• _Exercise brief_: Below are some records. Count the lines with "name" in them and give nothing but the total.

• _Source data_:
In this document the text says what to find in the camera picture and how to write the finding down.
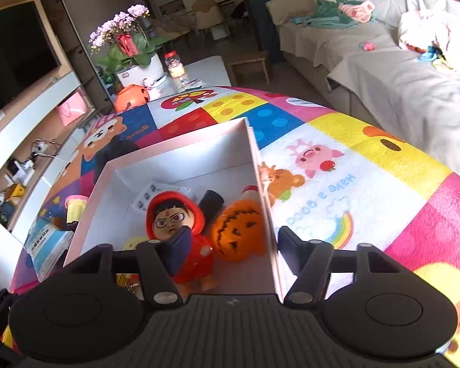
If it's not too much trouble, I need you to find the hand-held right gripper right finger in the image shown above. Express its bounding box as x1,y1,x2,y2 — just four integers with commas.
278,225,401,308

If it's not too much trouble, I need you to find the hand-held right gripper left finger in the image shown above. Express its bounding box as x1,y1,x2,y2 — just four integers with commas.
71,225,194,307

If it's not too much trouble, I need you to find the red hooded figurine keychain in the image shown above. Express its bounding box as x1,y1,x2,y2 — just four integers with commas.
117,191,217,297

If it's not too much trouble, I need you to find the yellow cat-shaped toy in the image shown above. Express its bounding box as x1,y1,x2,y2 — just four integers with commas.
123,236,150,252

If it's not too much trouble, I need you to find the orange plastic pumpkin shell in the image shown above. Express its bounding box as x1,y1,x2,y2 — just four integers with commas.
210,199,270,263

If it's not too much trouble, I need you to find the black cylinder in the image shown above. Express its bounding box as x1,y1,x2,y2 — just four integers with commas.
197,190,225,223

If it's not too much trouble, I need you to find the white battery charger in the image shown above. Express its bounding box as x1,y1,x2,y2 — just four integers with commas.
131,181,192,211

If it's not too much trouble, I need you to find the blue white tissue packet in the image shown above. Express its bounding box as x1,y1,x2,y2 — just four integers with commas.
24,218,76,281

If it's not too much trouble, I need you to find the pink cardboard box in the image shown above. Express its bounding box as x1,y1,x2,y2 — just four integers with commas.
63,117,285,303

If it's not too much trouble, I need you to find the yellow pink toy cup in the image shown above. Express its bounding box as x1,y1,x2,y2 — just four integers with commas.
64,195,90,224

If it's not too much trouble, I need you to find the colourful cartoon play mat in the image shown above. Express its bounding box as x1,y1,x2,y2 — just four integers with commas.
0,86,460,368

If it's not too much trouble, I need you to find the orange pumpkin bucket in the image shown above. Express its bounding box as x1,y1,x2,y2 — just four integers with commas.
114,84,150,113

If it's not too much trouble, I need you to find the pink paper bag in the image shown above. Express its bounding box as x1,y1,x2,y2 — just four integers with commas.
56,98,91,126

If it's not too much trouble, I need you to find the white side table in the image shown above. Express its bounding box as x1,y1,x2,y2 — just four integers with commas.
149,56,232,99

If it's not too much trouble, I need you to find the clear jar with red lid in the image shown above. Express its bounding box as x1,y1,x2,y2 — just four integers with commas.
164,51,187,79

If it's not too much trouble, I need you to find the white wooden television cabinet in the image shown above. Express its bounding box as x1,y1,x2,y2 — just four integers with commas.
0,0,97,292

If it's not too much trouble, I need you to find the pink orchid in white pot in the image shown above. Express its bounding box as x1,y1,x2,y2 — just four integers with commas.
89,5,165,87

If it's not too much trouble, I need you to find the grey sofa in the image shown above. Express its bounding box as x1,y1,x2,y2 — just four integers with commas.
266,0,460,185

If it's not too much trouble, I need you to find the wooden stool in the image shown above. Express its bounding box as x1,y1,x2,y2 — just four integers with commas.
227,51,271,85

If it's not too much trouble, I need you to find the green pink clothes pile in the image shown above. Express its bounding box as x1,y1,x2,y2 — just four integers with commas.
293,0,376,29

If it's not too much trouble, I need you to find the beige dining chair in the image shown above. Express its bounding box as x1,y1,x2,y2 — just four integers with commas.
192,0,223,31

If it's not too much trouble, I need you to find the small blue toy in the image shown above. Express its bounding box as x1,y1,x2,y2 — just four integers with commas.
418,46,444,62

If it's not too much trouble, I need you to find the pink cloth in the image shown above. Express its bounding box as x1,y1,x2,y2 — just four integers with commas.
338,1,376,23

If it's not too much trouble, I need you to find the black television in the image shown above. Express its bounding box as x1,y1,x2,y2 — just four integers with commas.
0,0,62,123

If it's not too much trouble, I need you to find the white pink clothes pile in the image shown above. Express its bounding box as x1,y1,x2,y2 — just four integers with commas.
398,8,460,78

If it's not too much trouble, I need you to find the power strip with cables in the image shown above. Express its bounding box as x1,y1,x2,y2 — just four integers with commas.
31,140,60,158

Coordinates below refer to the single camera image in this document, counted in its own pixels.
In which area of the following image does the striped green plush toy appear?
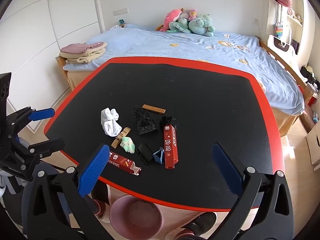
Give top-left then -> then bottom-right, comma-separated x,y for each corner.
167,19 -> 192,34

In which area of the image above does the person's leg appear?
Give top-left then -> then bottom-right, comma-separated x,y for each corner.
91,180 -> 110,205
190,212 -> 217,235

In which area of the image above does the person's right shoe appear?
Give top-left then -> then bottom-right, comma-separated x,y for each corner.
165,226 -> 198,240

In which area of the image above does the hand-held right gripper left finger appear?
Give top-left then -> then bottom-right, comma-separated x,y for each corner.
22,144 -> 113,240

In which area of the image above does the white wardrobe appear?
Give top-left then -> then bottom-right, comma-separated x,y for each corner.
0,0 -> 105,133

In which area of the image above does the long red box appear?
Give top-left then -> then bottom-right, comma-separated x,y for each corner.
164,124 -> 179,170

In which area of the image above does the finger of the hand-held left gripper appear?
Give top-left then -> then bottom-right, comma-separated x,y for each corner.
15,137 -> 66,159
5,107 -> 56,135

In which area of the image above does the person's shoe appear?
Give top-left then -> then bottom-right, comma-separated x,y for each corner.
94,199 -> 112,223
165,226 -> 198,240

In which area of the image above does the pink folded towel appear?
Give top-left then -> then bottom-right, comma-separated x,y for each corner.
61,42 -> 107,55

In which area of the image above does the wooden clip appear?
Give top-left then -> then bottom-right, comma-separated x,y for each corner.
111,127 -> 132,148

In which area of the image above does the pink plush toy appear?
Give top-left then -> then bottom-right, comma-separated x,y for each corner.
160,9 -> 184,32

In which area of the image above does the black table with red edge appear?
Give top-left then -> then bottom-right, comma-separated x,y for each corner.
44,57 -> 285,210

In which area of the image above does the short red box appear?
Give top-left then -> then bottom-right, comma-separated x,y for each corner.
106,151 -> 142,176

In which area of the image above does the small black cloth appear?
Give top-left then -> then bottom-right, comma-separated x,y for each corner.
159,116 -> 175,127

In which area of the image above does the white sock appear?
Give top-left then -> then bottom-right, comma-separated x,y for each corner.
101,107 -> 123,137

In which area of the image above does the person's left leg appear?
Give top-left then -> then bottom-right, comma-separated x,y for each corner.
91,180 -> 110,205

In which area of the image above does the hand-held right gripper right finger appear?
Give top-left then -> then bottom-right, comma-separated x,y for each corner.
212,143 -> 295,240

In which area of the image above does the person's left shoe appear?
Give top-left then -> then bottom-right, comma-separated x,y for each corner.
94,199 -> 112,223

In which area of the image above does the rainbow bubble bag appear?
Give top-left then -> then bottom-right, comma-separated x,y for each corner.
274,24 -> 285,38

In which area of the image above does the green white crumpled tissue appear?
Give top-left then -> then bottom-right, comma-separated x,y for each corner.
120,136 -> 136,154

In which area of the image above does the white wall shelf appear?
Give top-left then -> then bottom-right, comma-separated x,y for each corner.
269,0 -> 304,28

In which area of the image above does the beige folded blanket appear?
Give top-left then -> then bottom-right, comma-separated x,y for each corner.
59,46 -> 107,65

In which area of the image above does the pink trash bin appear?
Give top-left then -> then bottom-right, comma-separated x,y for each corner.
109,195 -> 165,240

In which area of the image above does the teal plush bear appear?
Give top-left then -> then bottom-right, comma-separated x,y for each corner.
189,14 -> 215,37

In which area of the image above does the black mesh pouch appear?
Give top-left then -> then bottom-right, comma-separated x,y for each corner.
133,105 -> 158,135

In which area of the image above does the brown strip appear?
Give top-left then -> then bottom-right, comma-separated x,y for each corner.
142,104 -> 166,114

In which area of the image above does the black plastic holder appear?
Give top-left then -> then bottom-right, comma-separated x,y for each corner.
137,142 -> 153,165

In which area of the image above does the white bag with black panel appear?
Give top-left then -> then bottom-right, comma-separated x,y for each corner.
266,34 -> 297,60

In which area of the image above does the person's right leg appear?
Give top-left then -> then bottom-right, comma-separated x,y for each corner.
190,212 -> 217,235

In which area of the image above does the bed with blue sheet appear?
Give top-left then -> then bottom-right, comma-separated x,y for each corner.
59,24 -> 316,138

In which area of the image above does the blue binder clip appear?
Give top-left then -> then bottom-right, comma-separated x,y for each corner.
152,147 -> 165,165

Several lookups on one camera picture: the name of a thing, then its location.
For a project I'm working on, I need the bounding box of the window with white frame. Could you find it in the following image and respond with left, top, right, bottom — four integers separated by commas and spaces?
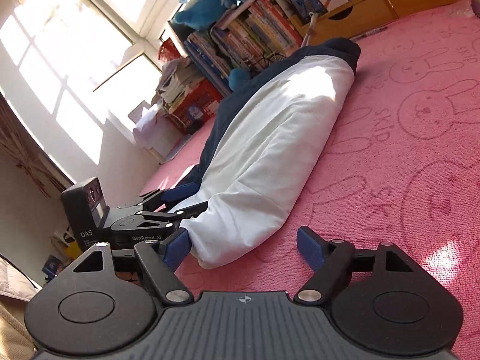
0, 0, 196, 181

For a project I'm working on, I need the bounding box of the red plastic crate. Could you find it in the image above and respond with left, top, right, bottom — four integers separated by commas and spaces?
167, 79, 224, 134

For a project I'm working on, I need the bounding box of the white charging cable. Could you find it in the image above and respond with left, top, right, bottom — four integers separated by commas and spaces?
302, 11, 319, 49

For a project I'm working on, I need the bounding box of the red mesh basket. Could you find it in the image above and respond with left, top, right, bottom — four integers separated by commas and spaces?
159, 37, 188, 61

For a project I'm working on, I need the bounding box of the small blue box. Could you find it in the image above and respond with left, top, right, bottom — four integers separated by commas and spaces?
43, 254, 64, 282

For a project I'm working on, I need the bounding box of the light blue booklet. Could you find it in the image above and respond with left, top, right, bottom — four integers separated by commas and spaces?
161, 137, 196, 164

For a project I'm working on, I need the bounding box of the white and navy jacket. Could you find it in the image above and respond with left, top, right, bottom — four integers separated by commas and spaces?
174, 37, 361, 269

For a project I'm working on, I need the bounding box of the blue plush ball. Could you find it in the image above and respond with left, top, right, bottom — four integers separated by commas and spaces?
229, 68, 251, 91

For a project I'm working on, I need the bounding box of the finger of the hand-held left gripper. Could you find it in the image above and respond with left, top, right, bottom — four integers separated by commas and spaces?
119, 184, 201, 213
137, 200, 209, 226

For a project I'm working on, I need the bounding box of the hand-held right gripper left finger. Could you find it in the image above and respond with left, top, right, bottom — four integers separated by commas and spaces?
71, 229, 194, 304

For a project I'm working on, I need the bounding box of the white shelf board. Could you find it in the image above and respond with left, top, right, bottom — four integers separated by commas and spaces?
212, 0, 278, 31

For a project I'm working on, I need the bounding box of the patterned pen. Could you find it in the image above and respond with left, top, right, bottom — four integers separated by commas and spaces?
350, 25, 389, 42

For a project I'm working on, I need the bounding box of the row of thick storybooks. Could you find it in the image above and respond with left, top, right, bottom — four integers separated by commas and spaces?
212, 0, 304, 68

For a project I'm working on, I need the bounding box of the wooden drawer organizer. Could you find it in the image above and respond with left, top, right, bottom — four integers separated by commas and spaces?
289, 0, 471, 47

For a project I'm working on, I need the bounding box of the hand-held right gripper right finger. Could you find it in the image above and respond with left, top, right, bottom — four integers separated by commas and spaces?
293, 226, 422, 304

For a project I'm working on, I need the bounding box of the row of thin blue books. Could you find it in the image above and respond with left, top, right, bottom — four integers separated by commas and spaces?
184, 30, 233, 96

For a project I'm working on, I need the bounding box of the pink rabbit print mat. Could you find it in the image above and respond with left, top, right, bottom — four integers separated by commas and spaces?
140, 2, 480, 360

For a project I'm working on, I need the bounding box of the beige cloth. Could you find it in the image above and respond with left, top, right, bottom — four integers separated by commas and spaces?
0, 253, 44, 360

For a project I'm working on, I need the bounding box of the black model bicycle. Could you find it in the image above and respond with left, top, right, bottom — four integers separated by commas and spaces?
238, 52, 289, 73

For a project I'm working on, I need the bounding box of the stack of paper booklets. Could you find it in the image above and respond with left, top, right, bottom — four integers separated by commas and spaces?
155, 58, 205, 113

--

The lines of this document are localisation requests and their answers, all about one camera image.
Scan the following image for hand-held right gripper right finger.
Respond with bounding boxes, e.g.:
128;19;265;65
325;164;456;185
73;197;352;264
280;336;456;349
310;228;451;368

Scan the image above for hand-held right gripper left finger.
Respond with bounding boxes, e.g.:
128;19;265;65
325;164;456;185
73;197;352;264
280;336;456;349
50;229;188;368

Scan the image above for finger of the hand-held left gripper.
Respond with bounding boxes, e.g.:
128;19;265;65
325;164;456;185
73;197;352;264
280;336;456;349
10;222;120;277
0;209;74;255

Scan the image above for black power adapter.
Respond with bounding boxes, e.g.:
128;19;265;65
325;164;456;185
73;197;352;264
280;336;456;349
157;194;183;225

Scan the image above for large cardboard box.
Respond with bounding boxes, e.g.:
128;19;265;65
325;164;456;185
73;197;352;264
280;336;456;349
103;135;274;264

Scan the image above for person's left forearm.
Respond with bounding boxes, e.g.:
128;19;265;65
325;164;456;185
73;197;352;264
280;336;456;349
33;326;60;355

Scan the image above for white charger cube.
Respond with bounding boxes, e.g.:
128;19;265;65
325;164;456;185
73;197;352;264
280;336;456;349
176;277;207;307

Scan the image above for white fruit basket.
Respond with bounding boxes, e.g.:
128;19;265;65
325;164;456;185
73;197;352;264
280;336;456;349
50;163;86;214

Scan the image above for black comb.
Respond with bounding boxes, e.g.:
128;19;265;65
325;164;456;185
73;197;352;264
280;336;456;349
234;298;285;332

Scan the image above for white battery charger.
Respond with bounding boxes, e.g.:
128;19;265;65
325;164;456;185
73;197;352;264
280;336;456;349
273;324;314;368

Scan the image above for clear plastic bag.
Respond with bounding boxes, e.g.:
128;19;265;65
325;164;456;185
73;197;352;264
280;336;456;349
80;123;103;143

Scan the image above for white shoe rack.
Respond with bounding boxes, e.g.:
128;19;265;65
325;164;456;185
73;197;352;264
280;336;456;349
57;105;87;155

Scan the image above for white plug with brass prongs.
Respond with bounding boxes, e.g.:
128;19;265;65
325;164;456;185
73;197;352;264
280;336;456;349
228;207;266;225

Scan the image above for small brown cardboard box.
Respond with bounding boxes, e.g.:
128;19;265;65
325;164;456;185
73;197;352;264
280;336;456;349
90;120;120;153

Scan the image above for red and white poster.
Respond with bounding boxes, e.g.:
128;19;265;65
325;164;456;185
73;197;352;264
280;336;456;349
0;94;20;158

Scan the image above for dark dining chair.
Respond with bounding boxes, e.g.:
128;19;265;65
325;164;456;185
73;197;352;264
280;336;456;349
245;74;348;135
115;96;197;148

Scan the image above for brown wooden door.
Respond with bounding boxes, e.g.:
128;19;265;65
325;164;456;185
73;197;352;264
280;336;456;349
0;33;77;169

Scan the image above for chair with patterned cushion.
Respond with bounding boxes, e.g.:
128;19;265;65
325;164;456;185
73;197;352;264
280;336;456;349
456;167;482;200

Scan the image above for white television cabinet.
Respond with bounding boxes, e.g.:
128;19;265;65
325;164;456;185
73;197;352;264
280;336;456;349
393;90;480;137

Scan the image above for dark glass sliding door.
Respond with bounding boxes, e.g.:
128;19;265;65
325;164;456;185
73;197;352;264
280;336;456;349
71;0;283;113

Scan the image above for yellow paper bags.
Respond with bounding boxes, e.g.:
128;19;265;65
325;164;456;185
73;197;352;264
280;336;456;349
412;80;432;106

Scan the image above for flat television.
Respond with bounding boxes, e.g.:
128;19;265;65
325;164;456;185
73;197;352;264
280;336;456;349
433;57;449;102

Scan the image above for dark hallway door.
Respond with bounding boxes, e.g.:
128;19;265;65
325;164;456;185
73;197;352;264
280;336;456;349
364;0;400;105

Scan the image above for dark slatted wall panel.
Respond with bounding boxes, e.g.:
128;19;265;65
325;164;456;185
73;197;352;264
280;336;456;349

...

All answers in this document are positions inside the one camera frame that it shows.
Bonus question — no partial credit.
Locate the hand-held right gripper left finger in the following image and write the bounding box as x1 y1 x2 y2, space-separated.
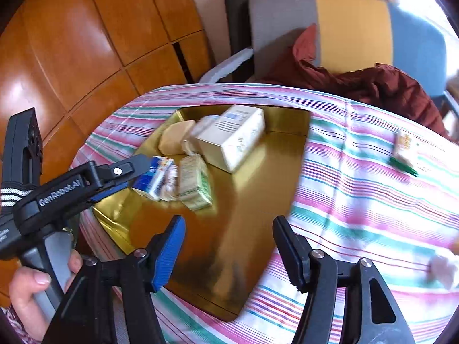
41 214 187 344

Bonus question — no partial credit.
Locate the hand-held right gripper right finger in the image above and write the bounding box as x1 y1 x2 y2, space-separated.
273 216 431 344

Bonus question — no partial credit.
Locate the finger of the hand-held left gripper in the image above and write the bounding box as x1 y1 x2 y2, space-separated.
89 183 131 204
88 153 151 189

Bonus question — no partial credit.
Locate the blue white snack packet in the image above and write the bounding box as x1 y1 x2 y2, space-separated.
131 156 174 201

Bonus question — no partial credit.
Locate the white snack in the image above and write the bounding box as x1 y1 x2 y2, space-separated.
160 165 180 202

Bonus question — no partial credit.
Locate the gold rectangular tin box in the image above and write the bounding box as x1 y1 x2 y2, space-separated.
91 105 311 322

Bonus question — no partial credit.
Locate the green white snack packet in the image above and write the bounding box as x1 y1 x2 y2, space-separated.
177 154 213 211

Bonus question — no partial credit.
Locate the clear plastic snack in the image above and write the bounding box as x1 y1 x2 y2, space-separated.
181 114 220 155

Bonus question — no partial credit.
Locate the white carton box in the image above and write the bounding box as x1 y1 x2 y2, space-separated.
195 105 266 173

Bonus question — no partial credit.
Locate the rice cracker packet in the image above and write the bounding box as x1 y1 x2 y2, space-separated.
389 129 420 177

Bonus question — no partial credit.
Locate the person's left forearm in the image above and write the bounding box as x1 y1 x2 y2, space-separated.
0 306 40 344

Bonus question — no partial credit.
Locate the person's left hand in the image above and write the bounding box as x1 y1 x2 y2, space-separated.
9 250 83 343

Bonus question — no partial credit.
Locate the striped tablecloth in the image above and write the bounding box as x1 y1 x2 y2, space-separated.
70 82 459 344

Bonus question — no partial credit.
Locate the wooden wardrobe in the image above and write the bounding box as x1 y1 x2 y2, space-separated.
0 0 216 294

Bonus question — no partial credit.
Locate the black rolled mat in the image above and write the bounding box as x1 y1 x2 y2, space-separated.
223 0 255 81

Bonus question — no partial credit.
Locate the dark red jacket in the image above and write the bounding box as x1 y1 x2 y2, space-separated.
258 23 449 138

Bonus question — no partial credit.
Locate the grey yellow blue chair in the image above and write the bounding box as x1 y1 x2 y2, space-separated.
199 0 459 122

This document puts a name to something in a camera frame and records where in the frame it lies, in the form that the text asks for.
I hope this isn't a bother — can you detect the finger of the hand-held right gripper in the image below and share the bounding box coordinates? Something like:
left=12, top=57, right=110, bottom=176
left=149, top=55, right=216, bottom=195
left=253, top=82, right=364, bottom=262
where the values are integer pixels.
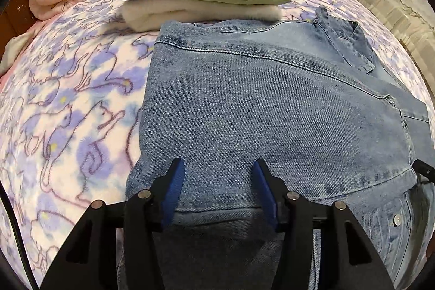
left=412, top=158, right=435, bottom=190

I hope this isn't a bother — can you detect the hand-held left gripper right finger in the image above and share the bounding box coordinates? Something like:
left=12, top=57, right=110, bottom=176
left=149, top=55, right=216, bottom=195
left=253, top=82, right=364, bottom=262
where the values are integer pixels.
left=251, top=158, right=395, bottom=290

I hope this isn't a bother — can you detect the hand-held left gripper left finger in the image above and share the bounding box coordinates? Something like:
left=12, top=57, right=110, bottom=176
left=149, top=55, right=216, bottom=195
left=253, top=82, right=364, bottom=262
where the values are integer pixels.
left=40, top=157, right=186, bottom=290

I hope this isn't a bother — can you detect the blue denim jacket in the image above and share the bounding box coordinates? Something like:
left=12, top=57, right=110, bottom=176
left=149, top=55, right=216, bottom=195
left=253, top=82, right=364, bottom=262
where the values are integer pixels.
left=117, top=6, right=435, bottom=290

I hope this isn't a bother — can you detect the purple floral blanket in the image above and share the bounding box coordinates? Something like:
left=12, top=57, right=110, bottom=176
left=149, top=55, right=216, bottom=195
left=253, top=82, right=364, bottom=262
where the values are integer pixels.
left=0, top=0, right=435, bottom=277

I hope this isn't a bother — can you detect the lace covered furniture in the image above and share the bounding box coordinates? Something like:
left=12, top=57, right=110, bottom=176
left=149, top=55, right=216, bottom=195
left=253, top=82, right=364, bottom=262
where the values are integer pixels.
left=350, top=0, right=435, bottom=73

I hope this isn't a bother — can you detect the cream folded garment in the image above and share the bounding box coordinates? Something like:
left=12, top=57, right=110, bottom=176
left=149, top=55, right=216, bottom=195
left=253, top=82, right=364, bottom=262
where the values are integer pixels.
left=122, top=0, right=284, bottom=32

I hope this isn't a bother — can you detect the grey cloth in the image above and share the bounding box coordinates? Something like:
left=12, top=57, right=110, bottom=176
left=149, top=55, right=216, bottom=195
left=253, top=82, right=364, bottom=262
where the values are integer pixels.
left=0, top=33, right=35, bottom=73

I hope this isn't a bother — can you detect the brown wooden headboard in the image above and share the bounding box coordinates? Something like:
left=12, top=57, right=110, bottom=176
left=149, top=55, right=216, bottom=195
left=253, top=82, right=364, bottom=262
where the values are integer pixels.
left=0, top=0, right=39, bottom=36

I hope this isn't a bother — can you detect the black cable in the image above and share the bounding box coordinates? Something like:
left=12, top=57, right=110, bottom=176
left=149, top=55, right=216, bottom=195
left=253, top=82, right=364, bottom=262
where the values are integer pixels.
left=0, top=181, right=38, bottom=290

• _Result of the task_: 2